Implementation:CrewAIInc CrewAI RAG MDX Loader
| Knowledge Sources | |
|---|---|
| Domains | RAG, Data_Loading, Text_Processing |
| Last Updated | 2026-02-11 00:00 GMT |
Overview
Loads MDX (Markdown with JSX) files and strips code-related syntax such as import/export statements and JSX tags to extract pure markdown content.
Description
MDXLoader extends BaseLoader to handle MDX files commonly used in modern documentation systems like Docusaurus and Next.js. It reads content from local files (with UTF-8 encoding) or fetches from URLs using the shared load_from_url utility with markdown-compatible accept headers.
The _parse_mdx() method applies four precompiled regex patterns in sequence:
- _IMPORT_PATTERN: Removes all import statements (lines starting with "import").
- _EXPORT_PATTERN: Removes all export statements (lines starting with "export").
- _JSX_TAG_PATTERN: Removes JSX/HTML tags (anything matching <...>).
- _EXTRA_NEWLINES_PATTERN: Normalizes excessive newlines (three or more consecutive) down to double newlines.

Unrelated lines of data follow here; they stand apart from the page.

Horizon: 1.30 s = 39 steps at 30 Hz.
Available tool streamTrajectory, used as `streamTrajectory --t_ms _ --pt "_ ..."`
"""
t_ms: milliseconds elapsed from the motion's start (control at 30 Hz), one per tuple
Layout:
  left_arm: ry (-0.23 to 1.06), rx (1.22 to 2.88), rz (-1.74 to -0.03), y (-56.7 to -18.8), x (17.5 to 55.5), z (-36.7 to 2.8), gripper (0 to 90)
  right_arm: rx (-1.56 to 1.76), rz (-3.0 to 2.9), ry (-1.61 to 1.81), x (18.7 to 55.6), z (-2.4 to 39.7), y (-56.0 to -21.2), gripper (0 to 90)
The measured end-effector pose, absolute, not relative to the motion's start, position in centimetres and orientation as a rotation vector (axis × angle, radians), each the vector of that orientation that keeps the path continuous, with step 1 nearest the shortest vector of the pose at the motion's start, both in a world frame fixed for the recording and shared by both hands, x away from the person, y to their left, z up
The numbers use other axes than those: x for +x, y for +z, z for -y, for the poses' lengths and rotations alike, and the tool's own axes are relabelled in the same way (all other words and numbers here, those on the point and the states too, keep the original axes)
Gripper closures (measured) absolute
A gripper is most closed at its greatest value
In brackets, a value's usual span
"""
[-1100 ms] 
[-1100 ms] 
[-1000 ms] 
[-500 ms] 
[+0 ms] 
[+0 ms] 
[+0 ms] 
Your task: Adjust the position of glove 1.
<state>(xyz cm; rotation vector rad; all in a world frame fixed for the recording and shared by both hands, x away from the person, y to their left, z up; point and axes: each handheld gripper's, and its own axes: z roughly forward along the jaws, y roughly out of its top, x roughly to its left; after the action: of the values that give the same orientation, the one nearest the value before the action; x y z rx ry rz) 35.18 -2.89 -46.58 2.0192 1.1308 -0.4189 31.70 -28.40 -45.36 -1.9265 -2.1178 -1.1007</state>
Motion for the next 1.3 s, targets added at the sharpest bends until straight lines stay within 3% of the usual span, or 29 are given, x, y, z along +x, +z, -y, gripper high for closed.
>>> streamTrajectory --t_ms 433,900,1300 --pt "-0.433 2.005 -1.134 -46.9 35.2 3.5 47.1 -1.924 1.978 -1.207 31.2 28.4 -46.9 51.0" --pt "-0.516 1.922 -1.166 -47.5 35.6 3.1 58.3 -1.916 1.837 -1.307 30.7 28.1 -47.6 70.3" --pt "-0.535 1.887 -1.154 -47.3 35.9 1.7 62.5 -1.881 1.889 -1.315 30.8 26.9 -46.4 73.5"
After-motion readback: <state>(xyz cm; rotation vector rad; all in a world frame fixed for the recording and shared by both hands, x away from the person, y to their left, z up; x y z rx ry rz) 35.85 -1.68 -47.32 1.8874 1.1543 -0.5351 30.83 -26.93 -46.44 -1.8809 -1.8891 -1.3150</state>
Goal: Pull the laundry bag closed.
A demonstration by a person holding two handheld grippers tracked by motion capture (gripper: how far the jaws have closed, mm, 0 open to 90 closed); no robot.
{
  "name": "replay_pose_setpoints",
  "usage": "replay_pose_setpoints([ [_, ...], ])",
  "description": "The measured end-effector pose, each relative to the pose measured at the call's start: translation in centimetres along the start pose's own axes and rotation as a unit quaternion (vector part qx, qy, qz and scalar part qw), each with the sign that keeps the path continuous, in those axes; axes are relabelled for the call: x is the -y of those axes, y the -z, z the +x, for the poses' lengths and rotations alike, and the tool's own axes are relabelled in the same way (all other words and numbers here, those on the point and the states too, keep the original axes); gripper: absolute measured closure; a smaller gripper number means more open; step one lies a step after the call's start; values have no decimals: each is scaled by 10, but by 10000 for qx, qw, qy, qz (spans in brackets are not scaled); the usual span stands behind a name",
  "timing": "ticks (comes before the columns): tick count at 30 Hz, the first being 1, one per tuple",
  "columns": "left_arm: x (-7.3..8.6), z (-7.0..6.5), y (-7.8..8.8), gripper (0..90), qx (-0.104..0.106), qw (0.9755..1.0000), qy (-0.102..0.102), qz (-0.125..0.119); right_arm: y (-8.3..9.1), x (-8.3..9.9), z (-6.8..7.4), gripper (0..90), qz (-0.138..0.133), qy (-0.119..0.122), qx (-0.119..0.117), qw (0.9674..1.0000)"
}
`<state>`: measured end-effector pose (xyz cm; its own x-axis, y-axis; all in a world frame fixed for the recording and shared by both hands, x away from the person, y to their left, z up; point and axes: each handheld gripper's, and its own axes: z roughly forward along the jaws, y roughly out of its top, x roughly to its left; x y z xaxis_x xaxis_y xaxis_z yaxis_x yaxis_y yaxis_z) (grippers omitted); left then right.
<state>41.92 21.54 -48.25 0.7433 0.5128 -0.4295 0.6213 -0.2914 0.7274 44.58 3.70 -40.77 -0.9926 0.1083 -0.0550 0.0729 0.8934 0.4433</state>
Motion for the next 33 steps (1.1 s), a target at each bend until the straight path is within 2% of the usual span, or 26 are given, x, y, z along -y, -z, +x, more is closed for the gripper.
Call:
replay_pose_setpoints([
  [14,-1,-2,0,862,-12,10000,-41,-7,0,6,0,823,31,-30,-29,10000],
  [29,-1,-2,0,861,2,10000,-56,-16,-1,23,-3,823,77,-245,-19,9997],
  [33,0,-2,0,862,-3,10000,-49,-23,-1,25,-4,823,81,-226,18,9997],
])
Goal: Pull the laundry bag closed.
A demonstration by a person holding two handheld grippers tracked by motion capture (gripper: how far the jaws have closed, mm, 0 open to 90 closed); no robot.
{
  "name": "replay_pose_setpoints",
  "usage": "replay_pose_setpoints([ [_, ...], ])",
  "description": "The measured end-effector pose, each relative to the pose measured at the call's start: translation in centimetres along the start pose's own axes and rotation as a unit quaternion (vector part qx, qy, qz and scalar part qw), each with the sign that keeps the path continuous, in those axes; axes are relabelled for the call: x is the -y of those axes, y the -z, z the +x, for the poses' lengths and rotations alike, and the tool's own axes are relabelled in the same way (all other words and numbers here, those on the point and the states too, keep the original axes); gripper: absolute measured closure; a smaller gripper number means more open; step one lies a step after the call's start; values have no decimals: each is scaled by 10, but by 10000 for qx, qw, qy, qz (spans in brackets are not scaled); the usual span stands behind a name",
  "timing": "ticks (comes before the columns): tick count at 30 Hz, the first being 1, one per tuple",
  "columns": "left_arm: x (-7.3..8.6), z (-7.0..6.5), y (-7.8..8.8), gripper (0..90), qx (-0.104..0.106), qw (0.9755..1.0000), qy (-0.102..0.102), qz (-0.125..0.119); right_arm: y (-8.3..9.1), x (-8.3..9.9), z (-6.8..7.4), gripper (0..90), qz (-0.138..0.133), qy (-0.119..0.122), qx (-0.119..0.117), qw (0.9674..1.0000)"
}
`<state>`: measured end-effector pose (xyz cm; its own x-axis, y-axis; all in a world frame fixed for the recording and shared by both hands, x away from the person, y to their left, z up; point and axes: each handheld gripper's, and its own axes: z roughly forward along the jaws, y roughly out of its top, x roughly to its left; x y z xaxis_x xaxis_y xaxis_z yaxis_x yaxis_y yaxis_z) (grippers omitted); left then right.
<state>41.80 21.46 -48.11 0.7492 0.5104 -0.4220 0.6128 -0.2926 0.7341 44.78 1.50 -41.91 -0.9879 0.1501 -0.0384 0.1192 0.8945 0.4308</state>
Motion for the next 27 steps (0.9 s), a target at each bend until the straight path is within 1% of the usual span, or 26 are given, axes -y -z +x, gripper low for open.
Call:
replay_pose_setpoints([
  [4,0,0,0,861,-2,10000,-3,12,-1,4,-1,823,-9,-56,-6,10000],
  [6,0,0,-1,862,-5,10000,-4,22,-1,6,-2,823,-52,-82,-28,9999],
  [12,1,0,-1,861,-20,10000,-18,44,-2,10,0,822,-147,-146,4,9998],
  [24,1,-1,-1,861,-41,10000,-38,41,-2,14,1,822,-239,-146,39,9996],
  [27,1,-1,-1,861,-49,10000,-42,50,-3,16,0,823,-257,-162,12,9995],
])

The result is clean markdown content with all JSX/React component syntax removed, making it suitable for text processing and embedding.
Usage
Import MDXLoader when you need to explicitly load MDX files. It is typically instantiated automatically by the DataType.MDX registry when .mdx or .md files are detected.
Code Reference
Source Location
- Repository: CrewAI
- File: lib/crewai-tools/src/crewai_tools/rag/loaders/mdx_loader.py
- Lines: 1-61
Signature
class MDXLoader(BaseLoader):
def load(self, source_content: SourceContent, **kwargs) -> LoaderResult: ...
Import
from crewai_tools.rag.loaders.mdx_loader import MDXLoader
I/O Contract
Inputs
| Name | Type | Required | Description |
|---|---|---|---|
| source_content | SourceContent | Yes | Wraps an MDX/MD file path, URL, or raw MDX string |
| **kwargs | Any | No | Additional keyword arguments passed to URL loading |
Outputs
| Name | Type | Description |
|---|---|---|
| return | LoaderResult | Contains cleaned markdown text with JSX syntax removed, source reference, and metadata (format: "mdx") |
Usage Examples
Basic Usage
from crewai_tools.rag.loaders.mdx_loader import MDXLoader
from crewai_tools.rag.source_content import SourceContent
loader = MDXLoader()
# Load from a local MDX file
source = SourceContent("/path/to/docs/guide.mdx")
result = loader.load(source)
# Input might be:
# import { Component } from 'react'
# export const meta = { title: 'Guide' }
# # Getting Started
# <Component prop="value">
# Some content here.
# </Component>
# Output will be:
# # Getting Started
# Some content here.
print(result.metadata)
# {'format': 'mdx'}